▶ Exercise prompt
Please state in a single number how many lines of the entries below include the word "shirt".

▶ Working data
..............................

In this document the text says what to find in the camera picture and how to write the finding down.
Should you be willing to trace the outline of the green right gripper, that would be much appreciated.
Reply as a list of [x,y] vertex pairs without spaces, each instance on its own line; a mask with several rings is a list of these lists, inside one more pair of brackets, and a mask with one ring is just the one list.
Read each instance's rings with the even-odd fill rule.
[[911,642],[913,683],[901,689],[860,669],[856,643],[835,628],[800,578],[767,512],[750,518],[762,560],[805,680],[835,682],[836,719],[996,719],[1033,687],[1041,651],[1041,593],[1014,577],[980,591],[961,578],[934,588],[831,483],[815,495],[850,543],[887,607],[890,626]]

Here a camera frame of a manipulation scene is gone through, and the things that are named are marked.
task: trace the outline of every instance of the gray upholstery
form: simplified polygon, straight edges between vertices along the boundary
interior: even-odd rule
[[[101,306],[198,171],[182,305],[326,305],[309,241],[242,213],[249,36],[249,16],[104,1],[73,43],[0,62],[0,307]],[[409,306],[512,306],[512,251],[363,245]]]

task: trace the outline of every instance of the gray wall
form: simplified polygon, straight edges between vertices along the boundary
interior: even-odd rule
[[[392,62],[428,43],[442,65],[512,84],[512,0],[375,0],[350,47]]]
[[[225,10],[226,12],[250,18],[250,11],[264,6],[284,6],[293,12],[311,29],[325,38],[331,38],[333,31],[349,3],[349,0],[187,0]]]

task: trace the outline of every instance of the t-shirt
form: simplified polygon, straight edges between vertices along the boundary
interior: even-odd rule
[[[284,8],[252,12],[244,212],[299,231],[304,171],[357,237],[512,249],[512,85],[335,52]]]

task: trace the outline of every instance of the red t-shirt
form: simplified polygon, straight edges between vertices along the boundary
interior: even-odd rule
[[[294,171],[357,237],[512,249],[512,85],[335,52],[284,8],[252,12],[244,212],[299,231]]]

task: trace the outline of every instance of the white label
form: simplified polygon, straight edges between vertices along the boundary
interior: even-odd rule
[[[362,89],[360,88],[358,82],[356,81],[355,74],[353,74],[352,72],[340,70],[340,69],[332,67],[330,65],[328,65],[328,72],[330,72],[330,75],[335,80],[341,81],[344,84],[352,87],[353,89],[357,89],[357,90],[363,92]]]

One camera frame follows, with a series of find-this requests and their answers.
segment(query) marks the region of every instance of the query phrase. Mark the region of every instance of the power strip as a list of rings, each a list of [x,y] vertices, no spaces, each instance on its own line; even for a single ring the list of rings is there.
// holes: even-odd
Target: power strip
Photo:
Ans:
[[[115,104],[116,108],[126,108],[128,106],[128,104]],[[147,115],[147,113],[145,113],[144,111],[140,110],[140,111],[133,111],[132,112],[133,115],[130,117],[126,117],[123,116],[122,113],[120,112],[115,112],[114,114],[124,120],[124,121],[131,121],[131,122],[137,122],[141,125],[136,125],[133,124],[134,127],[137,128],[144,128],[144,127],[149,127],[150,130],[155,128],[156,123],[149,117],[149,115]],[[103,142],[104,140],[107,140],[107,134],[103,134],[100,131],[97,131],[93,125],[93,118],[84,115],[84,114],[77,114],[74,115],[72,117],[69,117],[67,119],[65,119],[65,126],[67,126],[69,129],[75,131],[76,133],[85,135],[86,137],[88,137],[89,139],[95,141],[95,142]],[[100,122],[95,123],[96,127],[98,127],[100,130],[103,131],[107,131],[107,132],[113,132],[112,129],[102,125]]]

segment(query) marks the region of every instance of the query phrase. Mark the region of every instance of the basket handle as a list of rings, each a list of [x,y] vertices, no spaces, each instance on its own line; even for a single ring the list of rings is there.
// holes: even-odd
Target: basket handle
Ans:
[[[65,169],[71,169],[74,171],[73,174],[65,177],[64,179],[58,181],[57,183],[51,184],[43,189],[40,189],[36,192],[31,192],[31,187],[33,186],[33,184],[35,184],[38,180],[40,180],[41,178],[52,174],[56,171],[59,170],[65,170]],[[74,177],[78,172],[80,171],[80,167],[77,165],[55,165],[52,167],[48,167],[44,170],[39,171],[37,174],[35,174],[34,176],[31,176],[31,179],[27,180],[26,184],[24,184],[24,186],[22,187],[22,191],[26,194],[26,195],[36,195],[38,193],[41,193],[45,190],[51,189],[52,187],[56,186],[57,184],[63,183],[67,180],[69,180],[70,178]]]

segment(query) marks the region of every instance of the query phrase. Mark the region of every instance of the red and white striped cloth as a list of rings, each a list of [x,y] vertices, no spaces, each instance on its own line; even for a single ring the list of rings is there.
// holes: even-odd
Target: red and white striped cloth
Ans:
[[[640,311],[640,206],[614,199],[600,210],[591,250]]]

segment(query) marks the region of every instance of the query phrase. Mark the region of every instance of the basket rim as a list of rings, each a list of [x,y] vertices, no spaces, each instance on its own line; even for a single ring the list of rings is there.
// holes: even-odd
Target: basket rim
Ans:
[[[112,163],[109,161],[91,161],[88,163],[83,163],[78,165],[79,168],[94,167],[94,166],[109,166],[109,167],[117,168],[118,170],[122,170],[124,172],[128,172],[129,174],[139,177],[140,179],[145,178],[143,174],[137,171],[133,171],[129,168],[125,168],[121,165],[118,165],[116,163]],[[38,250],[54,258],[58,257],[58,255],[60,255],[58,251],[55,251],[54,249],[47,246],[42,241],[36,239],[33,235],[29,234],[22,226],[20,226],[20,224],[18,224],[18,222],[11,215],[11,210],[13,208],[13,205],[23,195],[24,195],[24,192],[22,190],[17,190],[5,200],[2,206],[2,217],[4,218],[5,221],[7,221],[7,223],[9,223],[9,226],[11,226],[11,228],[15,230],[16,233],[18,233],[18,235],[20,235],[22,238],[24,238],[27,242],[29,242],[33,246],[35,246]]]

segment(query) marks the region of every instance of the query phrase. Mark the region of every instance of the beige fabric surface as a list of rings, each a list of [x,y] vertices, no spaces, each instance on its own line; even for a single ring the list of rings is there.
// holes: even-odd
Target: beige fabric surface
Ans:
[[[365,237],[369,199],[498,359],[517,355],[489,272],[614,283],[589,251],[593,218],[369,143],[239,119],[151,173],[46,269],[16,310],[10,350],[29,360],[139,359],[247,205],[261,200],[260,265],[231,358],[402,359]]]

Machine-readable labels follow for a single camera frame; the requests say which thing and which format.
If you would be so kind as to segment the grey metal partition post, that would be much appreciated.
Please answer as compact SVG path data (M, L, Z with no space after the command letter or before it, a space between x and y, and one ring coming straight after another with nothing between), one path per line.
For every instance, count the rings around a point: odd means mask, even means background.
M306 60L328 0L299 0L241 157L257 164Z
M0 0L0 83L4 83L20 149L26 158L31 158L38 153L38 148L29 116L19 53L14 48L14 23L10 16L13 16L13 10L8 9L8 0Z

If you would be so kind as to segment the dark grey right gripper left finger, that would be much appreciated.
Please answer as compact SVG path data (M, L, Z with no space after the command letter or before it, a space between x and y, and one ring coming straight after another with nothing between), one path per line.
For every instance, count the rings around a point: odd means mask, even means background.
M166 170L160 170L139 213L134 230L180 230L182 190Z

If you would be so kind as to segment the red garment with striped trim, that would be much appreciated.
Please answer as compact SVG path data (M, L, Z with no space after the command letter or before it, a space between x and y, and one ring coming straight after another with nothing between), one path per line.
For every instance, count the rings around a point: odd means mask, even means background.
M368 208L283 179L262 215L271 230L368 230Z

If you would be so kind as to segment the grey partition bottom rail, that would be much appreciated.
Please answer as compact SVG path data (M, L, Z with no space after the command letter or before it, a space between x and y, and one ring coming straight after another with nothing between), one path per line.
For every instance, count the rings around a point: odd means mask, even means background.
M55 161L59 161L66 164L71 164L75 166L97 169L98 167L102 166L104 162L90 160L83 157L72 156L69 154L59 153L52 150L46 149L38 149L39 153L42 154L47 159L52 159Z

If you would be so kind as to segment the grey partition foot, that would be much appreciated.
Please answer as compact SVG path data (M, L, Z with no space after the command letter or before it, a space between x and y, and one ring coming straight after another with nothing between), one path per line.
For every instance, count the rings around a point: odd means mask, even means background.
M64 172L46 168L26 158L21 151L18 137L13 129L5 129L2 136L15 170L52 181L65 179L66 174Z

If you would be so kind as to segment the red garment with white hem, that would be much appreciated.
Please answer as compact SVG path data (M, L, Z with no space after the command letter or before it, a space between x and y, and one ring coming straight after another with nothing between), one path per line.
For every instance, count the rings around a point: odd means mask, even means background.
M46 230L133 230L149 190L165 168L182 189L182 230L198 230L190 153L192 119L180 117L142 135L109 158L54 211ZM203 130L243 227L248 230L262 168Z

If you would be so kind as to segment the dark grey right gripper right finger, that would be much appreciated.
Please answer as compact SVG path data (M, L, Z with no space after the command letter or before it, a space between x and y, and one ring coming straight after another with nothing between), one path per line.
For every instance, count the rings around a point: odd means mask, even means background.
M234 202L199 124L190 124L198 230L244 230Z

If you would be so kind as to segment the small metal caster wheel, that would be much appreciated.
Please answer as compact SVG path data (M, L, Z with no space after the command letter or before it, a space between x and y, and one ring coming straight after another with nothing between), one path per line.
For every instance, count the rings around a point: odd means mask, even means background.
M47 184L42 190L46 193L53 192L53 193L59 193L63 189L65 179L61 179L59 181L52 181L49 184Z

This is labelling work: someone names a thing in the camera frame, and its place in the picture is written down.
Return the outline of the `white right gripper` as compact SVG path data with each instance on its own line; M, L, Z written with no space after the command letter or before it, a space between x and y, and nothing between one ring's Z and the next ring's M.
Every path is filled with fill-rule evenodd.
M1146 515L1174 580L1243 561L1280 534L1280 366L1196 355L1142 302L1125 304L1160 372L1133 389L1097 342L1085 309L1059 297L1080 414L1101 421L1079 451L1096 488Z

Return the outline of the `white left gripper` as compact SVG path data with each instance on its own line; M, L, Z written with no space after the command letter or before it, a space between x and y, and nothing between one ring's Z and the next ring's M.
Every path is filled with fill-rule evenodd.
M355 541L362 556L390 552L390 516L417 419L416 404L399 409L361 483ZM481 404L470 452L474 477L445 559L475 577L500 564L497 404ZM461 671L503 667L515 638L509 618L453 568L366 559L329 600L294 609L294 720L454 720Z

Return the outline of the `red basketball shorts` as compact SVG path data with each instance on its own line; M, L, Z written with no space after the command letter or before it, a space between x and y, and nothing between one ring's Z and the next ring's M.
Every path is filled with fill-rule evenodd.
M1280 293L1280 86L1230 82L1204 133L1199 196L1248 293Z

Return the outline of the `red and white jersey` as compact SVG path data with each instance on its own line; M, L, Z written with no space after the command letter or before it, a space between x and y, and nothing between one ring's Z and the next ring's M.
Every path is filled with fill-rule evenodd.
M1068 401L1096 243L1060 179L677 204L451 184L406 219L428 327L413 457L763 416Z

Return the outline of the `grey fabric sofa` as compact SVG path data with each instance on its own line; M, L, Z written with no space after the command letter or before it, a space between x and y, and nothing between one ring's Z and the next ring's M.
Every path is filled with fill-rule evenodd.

..............................

▶ Solution
2